:: Task to complete ::
Write out the data below exactly, from its first line to the line containing "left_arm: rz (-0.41", that line included.
Start of Supplied records
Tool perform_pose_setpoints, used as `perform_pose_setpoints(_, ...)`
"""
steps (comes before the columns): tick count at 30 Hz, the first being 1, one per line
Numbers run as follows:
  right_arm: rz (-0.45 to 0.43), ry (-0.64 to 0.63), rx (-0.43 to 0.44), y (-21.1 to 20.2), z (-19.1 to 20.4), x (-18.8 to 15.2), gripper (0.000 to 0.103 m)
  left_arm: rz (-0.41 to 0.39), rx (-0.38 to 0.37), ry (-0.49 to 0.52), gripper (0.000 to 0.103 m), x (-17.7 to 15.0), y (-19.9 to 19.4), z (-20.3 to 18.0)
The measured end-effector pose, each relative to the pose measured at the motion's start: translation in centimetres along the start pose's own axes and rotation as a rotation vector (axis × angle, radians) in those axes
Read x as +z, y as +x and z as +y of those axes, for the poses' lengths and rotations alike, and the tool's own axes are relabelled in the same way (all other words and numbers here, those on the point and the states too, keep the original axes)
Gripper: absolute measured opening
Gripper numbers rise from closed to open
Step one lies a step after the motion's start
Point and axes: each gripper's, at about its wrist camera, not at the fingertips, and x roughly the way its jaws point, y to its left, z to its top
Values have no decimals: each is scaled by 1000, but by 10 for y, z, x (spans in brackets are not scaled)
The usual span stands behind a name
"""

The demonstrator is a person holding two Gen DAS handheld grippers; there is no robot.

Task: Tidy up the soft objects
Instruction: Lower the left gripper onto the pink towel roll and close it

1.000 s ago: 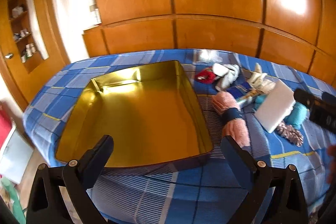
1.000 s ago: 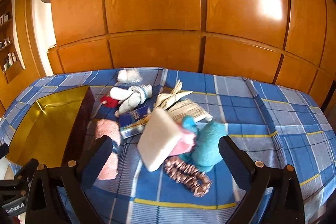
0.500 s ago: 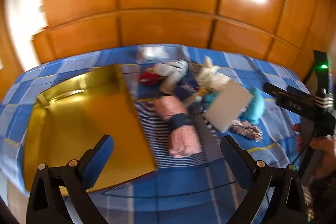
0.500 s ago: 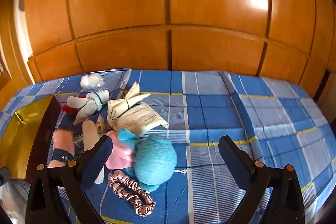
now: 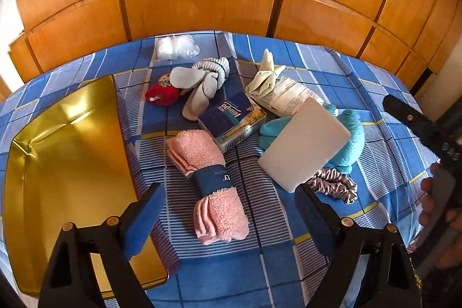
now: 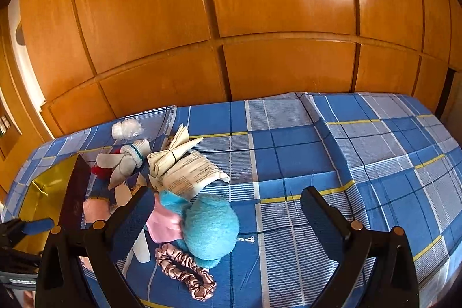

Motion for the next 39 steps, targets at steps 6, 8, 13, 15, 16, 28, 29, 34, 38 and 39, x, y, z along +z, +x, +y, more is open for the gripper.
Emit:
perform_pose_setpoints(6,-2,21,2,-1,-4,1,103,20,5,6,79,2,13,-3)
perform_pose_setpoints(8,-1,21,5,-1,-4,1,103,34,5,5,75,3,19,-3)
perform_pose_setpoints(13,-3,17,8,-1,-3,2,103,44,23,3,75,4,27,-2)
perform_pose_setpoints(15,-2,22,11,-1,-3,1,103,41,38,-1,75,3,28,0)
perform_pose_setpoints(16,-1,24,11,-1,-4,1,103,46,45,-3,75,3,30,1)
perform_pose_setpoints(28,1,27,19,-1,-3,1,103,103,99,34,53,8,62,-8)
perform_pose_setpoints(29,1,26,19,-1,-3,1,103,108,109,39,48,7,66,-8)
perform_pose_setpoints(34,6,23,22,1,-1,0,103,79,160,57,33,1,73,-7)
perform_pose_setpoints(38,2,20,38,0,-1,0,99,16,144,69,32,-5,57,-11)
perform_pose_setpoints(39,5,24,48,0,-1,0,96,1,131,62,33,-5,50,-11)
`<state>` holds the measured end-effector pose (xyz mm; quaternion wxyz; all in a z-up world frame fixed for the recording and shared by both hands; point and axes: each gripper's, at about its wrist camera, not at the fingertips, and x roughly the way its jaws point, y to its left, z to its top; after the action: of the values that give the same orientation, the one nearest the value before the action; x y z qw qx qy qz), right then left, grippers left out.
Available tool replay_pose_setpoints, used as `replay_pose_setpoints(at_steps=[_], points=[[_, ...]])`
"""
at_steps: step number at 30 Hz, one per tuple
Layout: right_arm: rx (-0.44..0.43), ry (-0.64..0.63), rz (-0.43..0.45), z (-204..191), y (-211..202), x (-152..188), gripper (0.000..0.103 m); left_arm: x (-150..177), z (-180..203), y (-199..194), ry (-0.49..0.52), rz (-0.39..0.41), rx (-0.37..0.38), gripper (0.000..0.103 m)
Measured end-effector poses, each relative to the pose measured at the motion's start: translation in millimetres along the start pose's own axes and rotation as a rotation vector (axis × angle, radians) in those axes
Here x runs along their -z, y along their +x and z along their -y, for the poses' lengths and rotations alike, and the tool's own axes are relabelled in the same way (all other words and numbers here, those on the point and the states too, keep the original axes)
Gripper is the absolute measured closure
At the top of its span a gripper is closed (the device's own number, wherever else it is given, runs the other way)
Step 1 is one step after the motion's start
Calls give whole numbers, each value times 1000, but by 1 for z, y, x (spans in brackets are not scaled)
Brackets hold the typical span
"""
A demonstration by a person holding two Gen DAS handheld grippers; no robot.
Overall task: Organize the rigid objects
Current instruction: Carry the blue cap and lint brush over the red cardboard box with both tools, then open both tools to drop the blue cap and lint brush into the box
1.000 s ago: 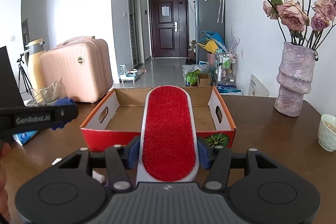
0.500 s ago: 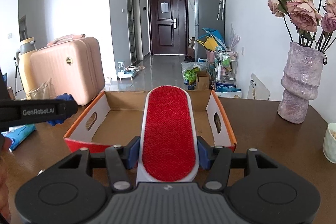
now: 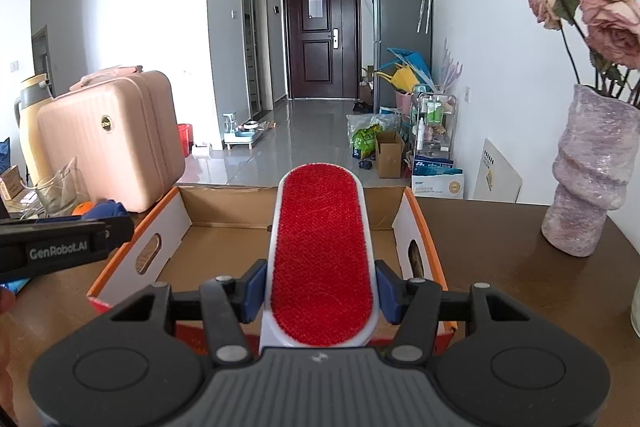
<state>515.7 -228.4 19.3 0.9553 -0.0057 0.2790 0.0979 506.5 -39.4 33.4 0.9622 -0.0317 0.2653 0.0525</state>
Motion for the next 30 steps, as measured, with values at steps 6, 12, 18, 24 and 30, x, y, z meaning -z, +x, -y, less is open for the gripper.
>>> replay_pose_setpoints(at_steps=[6,12,18,24,30], points=[[-12,0,-22,6,21,-9,48,-8,-5,17,-3,-7,-26,49],[-7,-6,-62,7,42,-15,48,-13,-7,35,8,-21,-44,49],[1,-3,-98,10,62,-17,48,-15,-8,54,21,-47,-62,49],[4,23,-152,16,88,-20,48,-11,-3,72,50,-86,-59,49],[-37,74,-163,21,99,-21,48,-8,3,82,70,-106,-44,49]])
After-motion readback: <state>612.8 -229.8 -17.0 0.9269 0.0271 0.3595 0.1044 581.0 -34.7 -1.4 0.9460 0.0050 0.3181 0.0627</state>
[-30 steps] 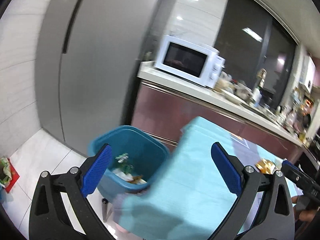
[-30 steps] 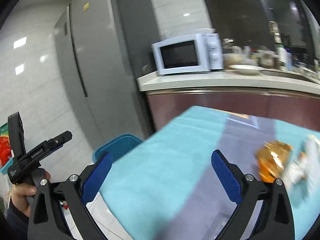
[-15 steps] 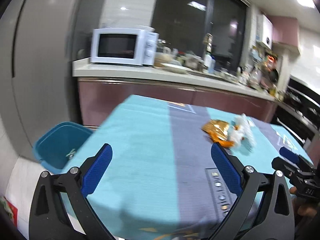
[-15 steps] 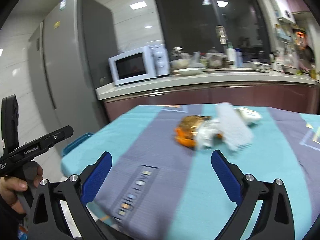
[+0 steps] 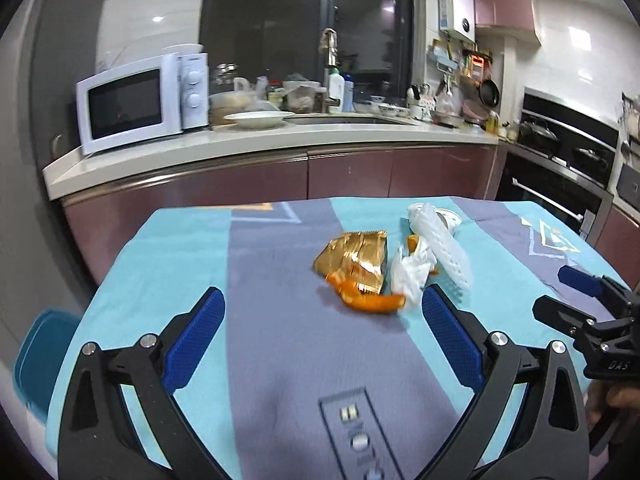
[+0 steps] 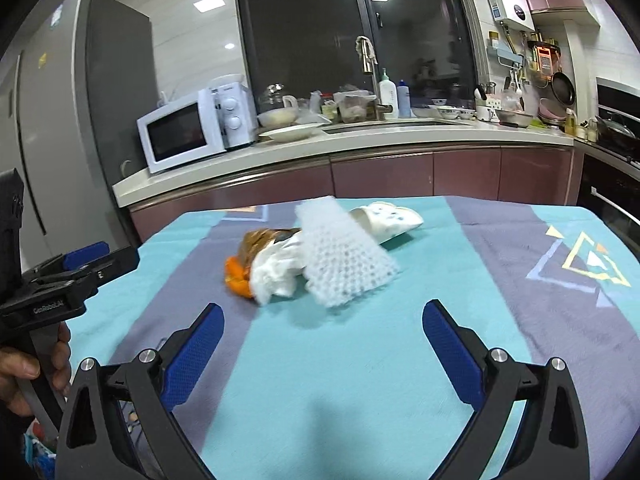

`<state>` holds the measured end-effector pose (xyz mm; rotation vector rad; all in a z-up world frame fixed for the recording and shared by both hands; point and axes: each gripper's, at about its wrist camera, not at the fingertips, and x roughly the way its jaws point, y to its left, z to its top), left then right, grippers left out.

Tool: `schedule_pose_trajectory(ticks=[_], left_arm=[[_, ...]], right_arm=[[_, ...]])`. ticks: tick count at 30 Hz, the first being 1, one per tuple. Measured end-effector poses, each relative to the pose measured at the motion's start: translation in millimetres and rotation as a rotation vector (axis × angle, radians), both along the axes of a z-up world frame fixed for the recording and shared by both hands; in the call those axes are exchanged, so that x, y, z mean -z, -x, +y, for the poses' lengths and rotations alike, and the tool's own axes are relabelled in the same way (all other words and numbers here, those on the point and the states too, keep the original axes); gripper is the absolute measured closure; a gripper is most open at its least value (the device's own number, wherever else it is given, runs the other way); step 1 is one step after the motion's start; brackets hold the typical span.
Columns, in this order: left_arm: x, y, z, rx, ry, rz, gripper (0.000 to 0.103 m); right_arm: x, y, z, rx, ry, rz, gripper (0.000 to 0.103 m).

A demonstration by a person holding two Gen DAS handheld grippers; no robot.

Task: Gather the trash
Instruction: 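Grasp the gold DAOXI wrapper with the left tool while the right tool grasps the white foam net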

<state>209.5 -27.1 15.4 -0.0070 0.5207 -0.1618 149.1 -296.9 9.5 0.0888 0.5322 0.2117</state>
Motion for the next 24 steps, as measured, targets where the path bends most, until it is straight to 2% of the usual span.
schedule_pose_trajectory(ticks=[10, 18, 21, 23, 24], left_arm=[[20, -98, -14, 0.037, -0.043, 0.1, 0.006], [43, -168, -26, 0.085, -0.045, 0.195, 0.006], [55, -182, -34, 0.108, -0.05, 0.228, 0.006], [61, -190, -38, 0.124, -0.051, 0.241, 0.006], [64, -192, -42, 0.132, -0.05, 0.248, 0.006]], right_arm=[[2, -60, 5, -0.023, 0.002, 0.045, 0.008], [16, -99, 12, -0.028, 0.037, 0.129, 0.016], [23, -105, 15, -0.036, 0.052, 0.156, 0.025], [27, -108, 14, -0.036, 0.057, 0.172, 0.038], [28, -110, 14, -0.039, 0.057, 0.18, 0.042]])
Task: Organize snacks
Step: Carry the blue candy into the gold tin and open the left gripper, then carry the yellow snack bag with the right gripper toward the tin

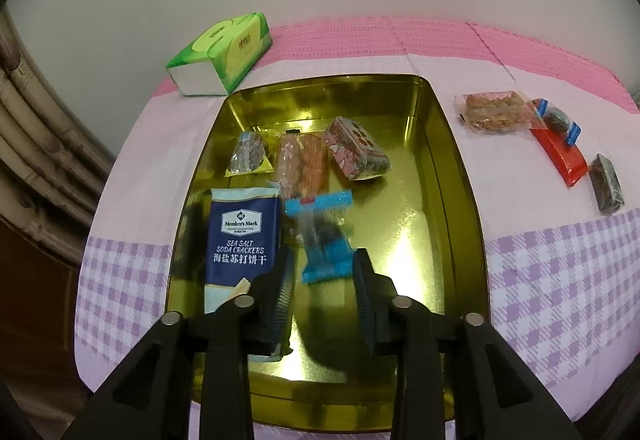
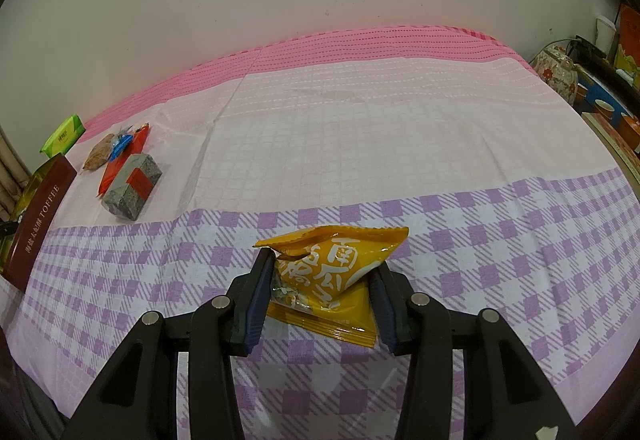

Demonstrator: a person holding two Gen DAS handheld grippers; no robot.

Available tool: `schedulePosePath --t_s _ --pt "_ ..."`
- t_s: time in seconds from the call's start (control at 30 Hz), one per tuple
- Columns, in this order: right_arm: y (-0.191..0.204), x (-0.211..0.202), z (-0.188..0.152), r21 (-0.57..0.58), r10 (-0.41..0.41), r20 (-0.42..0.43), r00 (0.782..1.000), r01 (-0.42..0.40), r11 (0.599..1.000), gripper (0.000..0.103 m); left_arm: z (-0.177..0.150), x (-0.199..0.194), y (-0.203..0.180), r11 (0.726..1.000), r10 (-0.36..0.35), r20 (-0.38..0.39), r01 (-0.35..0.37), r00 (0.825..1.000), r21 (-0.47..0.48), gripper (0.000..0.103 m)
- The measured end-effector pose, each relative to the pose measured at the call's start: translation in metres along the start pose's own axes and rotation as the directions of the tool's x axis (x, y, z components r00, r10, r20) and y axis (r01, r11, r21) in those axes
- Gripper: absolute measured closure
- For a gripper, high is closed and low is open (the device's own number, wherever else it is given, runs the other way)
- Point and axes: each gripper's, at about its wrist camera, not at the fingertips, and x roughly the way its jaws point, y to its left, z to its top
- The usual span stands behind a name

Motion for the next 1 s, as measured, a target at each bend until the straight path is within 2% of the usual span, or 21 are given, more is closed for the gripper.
schedulePosePath --t_s 0.2,0.53,0.7,1.0 --pt "0.0 0.0 0.0 -0.001 -0.001 0.0 1.0 0.001 1.0 0.059 -0.001 -0.016 -0.001 1.0 0.015 0.05 -0.015 0.999 0.002 0.048" --pt "-0.001 0.0 -0.001 -0.021 -0.015 0.002 1.0 0.015 1.0 0.062 -0.009 -0.065 0.004 0.997 0.053 0.123 -0.046 0.991 -0.062 0.044" --pt "0.006 -0.006 0.001 -0.054 -0.019 0.011 1.0 0.02 0.998 0.063 -0.019 -0.083 0.011 0.992 0.081 0.132 -0.067 0.988 -0.103 0.043" --pt "0.025 -0.031 -0.001 -0.045 0.054 0.013 0.998 -0.053 0.998 0.063 -0.031 -0.089 0.024 0.985 0.094 0.112 -0.076 0.989 -0.152 0.042"
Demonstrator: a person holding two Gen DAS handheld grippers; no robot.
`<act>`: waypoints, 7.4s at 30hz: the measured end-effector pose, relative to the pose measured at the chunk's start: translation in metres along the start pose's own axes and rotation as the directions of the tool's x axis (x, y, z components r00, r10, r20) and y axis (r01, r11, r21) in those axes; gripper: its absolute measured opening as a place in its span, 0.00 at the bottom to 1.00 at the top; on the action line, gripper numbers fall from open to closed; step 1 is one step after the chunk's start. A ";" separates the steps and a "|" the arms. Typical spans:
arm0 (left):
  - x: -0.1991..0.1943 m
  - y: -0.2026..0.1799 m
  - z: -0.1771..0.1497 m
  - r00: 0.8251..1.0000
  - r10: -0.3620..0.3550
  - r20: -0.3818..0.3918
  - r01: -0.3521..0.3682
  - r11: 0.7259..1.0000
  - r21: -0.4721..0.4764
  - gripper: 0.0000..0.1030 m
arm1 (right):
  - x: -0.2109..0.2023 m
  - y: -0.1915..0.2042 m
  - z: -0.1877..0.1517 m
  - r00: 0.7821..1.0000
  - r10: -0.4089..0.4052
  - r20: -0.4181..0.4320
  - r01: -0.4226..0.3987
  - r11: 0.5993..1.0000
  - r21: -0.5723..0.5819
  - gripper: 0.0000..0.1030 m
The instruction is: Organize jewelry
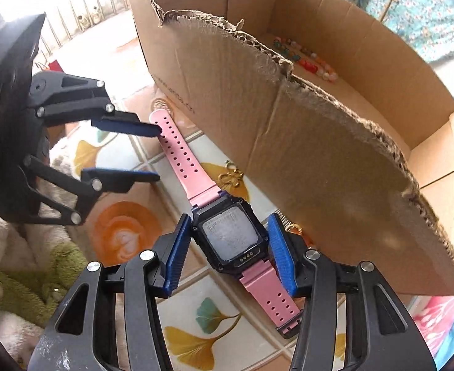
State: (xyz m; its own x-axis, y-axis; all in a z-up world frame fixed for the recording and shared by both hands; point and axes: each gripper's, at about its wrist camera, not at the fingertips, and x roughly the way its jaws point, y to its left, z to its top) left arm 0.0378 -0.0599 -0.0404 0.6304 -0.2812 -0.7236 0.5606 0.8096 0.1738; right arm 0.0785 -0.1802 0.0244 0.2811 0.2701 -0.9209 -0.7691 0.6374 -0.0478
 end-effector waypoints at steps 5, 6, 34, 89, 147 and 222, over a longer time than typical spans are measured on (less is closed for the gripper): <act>-0.005 -0.017 -0.001 1.000 0.028 0.010 -0.029 0.995 0.095 0.37 | -0.002 -0.006 0.002 0.992 0.123 -0.034 -0.122 0.992 0.038 0.46; -0.006 -0.020 -0.002 0.999 0.029 0.013 -0.031 0.993 0.110 0.37 | 0.000 -0.010 0.003 0.986 0.158 -0.045 -0.155 0.986 0.057 0.46; -0.008 0.026 0.001 0.950 -0.299 -0.085 0.282 0.944 -0.173 0.04 | 0.019 0.020 -0.012 0.987 0.157 -0.044 -0.155 0.987 0.034 0.47; -0.142 0.055 0.038 0.998 -0.059 0.016 0.058 0.997 0.043 0.03 | -0.106 0.048 -0.039 0.918 -0.222 0.329 0.163 0.967 0.197 0.03; 0.146 0.152 0.176 0.737 -0.346 -0.580 0.163 0.925 -0.344 0.30 | 0.022 -0.177 0.119 0.915 -0.232 -0.331 0.289 0.948 0.135 0.18; -0.045 0.151 -0.012 0.979 0.193 -0.070 -0.198 0.796 -0.573 0.93 | -0.005 -0.048 -0.099 0.936 -0.296 0.191 0.036 0.619 0.784 0.21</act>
State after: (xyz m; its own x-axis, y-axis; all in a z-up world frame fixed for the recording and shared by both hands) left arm 0.0872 0.0810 0.0103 0.6879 -0.0826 -0.7211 0.0137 0.9948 -0.1009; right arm 0.0573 -0.2830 -0.0069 0.6005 0.2015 -0.7738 -0.0160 0.9706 0.2404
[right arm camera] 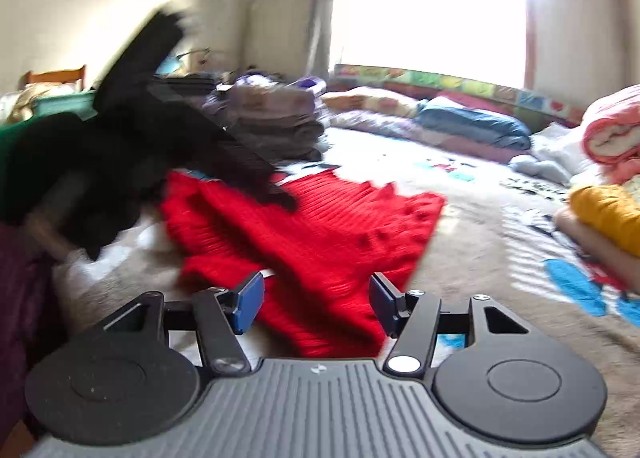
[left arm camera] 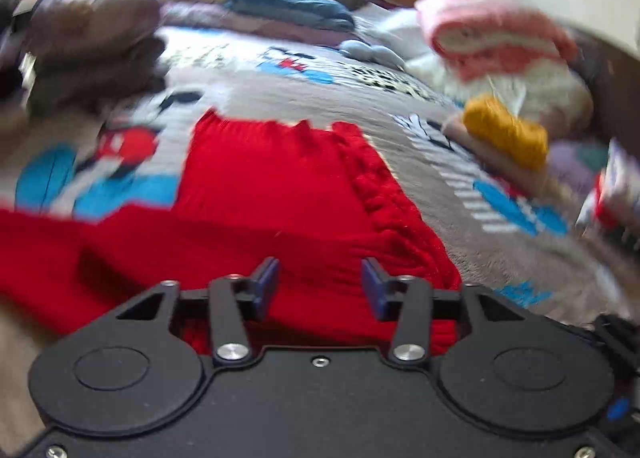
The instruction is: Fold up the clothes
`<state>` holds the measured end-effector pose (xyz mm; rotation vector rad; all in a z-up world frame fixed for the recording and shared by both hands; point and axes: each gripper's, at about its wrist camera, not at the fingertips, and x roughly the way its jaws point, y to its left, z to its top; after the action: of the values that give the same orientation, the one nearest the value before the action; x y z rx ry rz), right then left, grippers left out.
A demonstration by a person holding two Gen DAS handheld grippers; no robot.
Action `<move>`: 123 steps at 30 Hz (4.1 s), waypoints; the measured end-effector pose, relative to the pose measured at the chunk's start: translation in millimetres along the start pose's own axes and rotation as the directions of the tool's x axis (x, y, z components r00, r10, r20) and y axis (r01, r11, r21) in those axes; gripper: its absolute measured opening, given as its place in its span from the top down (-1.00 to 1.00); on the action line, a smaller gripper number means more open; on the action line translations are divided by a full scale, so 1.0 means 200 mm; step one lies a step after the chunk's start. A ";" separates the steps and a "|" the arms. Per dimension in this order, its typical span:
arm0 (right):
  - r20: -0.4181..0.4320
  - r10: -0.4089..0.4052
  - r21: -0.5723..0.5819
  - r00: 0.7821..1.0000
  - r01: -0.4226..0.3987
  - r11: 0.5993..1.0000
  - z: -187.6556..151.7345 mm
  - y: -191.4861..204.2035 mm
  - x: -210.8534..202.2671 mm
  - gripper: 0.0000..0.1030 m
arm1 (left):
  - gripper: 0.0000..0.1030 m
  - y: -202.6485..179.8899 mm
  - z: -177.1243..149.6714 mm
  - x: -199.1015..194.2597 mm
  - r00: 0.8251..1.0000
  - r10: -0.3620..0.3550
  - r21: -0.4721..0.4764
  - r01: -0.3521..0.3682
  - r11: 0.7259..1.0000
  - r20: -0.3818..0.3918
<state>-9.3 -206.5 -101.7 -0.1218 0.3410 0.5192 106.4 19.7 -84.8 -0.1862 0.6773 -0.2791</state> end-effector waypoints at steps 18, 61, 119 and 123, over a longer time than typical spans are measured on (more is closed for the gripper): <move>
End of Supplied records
:: Written answer ::
Tool perform_pose_setpoints, used as `perform_pose_setpoints(_, ...)`
"""
steps (comes before the columns): tick count at 30 Hz, the first being 1, one per line
Numbers run as follows:
  right_arm: rz (-0.45 to 0.43), ry (-0.64 to 0.63), rx (-0.43 to 0.44), y (-21.1 to 20.2), z (-19.1 to 20.4), x (-18.8 to 15.2), gripper (0.000 to 0.103 m)
  left_arm: rz (-0.41 to 0.39), rx (-0.38 to 0.37), ry (-0.49 to 0.52), gripper (0.000 to 0.103 m), x (-17.7 to 15.0), y (-19.9 to 19.4), z (-20.3 to 18.0)

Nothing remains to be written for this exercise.